Comments (12)
Support for AminoAcid or some kind of Residue class is something I have been thinking about for a long time.
I'd like to have it, but I see two issues to resolve:
- how do we know which atoms are in which residue? For well-formed PDB that is easy, but for other formats, it is harder. Some kind of heuristic could be used, but might be complex to implement.
- how do we define the API so that it stays easy to use for non-biochemistry files?
I am on the phone right now, so I'll expand on that next week, when I get back home.
from chemfiles.
Yes. I think both issues imply the same requisite:
- define a non-mandatory Residue class. That is, a class that connects the Frame and Atom classes, but leaving enough room for these classes to interact independently, in case there's no residue info.
There should also be functions to 'pass' the Residue objects from a frame to other frames, so one can read the trajectory of a biomolecule in any of the available formats and also its PDB to get the residue info. I know it seems a bit of a 'hack' but I think is the easiest and safest way to get residue info for trajectories.
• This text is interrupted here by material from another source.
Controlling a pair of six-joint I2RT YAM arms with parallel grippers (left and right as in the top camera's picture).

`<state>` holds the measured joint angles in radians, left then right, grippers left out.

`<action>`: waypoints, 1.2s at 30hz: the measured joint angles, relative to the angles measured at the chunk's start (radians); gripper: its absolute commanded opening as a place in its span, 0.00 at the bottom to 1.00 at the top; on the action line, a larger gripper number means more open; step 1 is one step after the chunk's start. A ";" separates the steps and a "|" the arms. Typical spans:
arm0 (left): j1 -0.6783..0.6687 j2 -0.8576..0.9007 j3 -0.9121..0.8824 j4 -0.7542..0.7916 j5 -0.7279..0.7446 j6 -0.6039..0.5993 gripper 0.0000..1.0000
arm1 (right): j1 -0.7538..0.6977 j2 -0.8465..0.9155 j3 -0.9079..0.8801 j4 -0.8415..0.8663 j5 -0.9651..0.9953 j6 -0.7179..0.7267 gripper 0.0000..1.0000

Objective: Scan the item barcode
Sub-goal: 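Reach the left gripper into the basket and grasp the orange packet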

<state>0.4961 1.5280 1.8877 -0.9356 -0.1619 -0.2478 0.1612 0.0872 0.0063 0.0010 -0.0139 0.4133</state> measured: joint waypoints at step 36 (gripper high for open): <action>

I'm not sure of any of this, so please tell me what you think (when you get back). I really want to use chemfiles, so I'll start writing some code. I'm far from being a good programmer but maybe I can write something useful.
from chemfiles.
There should also be functions to 'pass' the Residue objects from a frame to other frames, so one can read the trajectory of a biomolecule in any of the available formats and also its PDB to get the residue info. I know it seems a bit of a 'hack' but I think is the easiest and safest way to get residue info for trajectories.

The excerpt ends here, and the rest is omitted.